政府税制調査会は2日、所得税改革についての提言を取りまとめる作業に入った。非公開の会合後に会見した中里実会長は、焦点の配偶者控除見直しをめぐり「高所得者まで税負担の軽減効果を及ぼす必要は必ずしもないとの意見が多かった」と述べた。適用を受ける世帯主に所得制限を設ける方向性が提言に盛り込まれる見通しだ。
政府税調は14日にも提言をまとめる。これを受け、与党の税制調査会は年末をめどに配偶者控除見直しの具体策を詰める。

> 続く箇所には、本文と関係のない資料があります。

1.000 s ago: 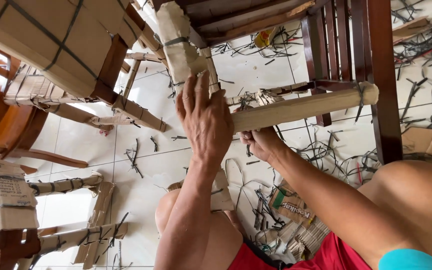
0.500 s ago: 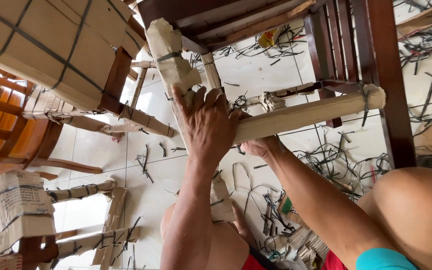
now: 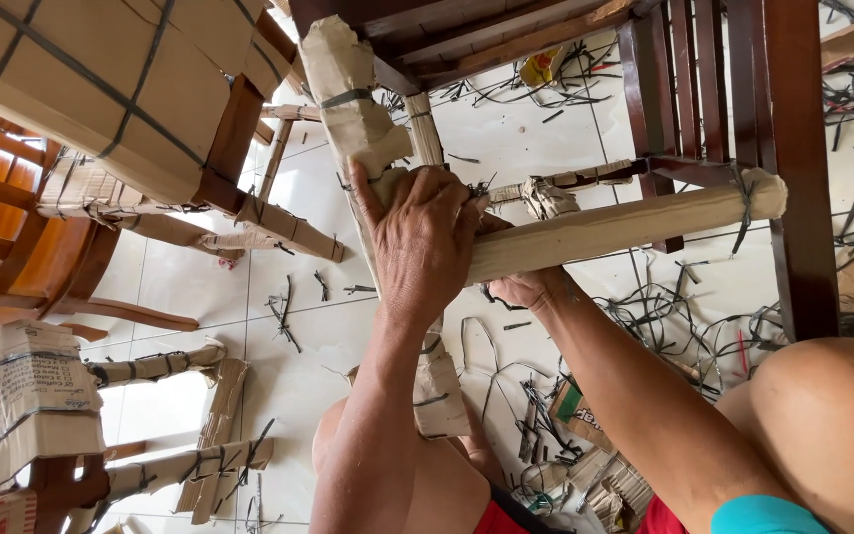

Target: Tying black strings around cardboard-wrapped chair legs to secure the packaging for transport.

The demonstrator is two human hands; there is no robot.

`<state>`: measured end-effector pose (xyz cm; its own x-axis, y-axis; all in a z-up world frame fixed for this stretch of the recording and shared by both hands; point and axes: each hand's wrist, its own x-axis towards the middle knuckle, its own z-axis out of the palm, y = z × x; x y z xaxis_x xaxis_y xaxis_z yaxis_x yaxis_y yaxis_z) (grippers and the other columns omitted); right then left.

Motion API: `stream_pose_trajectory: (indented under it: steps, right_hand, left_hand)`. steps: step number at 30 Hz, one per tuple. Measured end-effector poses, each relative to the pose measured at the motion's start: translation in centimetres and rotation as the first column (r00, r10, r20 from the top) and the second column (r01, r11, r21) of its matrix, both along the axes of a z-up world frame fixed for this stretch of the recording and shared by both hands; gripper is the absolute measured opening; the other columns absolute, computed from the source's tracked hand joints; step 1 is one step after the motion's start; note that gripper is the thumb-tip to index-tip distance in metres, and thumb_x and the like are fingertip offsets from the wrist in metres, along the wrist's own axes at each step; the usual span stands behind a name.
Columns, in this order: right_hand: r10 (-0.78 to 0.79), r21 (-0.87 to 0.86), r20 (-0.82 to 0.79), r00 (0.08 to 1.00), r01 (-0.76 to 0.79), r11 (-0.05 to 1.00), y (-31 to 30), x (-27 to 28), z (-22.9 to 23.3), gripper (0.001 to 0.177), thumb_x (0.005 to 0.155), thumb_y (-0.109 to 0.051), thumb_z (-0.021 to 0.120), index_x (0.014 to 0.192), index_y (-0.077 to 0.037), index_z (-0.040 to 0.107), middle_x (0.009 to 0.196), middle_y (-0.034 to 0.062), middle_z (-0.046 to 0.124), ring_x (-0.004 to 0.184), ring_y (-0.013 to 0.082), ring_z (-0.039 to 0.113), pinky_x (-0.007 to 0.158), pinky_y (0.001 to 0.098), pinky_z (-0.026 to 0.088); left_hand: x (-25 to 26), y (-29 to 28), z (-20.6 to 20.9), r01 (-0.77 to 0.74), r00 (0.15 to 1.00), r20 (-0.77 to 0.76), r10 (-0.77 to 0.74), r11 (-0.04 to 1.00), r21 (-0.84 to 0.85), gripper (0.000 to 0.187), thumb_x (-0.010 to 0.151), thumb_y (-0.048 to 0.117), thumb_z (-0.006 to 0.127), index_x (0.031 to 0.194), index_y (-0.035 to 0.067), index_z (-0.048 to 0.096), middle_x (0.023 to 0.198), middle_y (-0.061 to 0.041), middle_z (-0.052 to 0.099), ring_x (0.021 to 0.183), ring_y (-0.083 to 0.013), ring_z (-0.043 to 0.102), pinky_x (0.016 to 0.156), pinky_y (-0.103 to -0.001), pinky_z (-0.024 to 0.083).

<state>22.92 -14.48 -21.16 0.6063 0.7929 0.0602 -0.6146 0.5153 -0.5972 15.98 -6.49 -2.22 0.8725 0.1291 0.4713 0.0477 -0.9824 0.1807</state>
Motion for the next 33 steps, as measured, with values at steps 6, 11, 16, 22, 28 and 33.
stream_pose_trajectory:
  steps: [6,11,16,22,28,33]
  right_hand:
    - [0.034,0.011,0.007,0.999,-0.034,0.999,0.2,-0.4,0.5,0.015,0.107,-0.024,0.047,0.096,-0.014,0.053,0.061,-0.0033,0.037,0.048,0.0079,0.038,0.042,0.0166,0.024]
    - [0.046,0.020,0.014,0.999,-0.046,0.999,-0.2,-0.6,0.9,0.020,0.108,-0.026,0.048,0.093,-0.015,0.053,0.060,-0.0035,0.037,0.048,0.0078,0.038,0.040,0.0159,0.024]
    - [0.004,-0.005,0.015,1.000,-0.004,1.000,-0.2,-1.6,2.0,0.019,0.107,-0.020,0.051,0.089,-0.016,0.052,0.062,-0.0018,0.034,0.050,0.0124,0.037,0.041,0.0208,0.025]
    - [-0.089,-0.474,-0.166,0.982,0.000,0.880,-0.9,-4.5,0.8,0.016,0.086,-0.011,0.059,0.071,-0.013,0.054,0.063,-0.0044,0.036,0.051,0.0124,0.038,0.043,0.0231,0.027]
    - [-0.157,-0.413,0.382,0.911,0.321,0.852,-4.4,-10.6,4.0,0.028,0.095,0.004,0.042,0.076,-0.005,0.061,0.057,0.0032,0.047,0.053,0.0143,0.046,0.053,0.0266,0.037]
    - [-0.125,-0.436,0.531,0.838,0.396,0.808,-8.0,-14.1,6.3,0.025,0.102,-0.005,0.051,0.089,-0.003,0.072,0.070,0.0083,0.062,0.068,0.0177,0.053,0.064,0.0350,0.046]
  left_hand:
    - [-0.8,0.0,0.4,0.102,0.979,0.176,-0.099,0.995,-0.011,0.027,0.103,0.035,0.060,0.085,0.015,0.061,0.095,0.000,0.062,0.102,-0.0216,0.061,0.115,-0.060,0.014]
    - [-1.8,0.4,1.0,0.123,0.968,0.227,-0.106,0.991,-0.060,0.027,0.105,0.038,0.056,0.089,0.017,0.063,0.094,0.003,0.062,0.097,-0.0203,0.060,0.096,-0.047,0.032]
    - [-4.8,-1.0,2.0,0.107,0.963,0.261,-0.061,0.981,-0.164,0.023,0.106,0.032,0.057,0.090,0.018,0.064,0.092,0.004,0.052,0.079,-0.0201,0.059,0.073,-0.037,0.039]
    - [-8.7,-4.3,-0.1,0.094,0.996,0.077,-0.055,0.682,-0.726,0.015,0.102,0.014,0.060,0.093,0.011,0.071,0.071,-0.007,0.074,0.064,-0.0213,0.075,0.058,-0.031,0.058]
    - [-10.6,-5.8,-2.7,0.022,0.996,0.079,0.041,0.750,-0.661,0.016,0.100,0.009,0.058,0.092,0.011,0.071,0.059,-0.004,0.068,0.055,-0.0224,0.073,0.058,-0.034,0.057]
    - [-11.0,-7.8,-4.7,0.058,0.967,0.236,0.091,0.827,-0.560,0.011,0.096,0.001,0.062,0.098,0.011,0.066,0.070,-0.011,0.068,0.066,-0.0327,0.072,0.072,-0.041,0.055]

2日の議論では、女性の就業調整という喫緊の課題への対応について、「現行の配偶者控除の適用対象を限定しつつ、配偶者の年収制限を103万円以下から引き上げる案もある」ことが示された。
これまでの政府税調では配偶者控除見直しに関し、廃止して子育て支援を拡充する案や、妻の年収を問わずに適用する「夫婦控除」へ転換する案などの選択肢を提案してきたが、適用を受ける妻の年収要件を引き上げる案も新たに提言に盛り込むもようだ。また、中里会長は高所得者に有利とされる所得控除方式の見直しを検討すべきとの意見があったなどと説明した。